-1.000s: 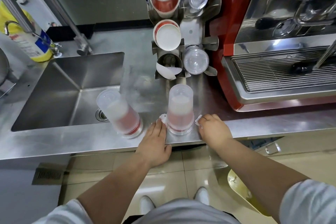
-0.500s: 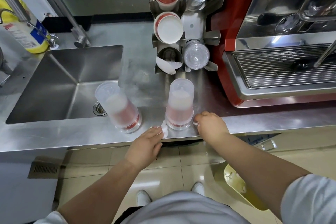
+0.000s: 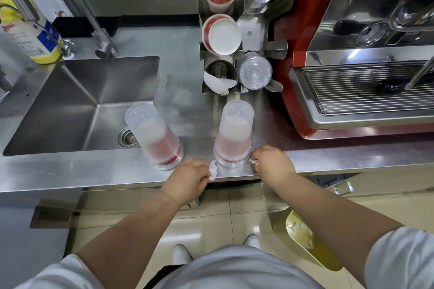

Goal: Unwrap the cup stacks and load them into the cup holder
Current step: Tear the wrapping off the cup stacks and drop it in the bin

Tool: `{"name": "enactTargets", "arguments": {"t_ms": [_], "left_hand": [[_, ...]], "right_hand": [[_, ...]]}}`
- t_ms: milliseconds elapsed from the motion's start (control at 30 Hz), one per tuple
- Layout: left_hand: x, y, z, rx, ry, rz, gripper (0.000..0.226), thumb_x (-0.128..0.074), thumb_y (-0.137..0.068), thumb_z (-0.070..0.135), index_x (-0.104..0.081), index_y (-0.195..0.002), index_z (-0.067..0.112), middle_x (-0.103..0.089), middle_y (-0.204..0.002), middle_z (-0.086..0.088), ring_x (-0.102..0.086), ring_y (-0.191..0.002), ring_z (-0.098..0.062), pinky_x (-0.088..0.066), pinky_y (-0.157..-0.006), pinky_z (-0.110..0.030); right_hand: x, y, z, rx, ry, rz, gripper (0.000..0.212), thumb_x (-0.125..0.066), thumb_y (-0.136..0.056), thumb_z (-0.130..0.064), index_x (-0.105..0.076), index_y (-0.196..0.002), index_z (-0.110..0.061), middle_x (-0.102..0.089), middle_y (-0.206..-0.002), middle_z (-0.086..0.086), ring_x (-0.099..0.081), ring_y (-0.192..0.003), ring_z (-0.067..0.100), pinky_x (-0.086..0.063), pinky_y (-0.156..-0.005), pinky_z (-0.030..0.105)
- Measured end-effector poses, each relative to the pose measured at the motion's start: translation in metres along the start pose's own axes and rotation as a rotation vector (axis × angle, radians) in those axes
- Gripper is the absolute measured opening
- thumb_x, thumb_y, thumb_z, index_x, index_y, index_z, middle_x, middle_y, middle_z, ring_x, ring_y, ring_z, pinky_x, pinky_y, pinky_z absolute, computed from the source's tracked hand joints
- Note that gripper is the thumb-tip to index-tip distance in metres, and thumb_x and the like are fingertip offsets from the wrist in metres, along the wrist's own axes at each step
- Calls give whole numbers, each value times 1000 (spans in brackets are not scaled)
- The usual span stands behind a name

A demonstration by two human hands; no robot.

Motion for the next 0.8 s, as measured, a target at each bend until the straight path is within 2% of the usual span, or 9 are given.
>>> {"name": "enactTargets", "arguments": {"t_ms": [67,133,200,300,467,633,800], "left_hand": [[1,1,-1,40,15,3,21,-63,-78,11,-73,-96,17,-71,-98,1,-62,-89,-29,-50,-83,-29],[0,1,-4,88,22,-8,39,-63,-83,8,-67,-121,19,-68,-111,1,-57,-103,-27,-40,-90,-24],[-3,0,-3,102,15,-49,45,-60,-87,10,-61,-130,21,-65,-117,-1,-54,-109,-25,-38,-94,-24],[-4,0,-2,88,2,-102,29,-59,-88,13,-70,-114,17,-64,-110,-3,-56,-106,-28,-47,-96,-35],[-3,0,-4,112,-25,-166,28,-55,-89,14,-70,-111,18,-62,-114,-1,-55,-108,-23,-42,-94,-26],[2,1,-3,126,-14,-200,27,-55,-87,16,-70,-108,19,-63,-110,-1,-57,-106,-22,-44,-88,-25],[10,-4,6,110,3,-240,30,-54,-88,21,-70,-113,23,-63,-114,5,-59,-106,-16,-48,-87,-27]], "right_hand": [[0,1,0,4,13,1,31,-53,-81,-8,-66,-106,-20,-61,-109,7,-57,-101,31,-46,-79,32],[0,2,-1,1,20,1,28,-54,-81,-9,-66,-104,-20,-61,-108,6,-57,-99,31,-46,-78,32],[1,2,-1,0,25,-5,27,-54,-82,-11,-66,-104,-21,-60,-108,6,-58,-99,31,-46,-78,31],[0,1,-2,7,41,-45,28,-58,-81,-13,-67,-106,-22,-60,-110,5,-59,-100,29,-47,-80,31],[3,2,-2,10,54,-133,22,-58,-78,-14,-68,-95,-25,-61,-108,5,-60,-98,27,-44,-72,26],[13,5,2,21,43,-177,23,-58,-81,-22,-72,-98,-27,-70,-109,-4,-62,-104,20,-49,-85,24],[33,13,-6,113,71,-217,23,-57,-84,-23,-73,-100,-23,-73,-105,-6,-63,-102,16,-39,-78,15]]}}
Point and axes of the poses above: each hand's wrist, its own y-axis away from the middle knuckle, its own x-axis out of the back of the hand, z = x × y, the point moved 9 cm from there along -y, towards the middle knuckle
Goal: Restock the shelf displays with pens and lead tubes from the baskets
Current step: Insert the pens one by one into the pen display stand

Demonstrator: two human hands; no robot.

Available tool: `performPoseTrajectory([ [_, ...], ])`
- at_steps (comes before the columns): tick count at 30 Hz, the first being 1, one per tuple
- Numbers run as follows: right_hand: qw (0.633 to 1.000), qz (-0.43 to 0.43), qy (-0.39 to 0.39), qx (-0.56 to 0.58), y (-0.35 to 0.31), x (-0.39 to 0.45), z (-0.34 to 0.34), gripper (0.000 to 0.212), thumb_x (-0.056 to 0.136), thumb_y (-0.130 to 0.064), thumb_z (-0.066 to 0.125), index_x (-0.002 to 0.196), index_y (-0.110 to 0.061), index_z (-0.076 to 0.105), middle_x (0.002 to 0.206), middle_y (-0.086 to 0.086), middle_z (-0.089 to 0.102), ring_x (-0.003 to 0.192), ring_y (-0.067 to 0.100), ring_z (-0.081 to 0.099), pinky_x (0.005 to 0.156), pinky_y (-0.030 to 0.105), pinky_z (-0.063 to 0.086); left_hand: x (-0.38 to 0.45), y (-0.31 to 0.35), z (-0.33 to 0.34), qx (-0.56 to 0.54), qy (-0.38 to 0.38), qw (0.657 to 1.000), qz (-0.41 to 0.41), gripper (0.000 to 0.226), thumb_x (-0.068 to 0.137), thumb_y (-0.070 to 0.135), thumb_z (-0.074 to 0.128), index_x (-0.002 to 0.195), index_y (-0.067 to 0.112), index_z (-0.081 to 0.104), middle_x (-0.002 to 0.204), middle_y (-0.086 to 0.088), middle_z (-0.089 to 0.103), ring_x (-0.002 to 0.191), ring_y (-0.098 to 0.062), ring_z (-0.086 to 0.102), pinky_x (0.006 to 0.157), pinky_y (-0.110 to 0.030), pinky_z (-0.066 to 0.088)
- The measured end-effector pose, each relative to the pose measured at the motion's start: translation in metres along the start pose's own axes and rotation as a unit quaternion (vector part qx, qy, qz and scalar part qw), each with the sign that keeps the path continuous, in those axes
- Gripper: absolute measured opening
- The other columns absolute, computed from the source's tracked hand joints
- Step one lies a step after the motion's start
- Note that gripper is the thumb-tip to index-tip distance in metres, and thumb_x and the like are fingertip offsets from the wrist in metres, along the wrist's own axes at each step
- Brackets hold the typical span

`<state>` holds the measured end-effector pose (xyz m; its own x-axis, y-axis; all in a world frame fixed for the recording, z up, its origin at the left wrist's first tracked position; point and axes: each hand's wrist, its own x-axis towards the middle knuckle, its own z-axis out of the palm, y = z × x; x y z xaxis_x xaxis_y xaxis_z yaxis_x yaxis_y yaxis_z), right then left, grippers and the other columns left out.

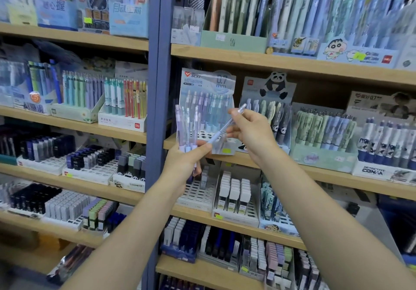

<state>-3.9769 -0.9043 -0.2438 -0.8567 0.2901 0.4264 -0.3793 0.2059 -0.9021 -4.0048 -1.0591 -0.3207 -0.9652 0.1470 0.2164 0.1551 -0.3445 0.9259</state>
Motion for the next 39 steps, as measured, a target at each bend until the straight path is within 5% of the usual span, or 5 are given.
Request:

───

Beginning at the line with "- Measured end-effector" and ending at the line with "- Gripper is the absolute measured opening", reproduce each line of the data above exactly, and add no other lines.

■ Answer section ■
- Measured end-effector poses, each relative to the pose measured at the motion's start: translation in metres along the start pose's own axes and rotation as a rotation vector (axis × angle, radians) in those axes
- Gripper is the absolute measured opening

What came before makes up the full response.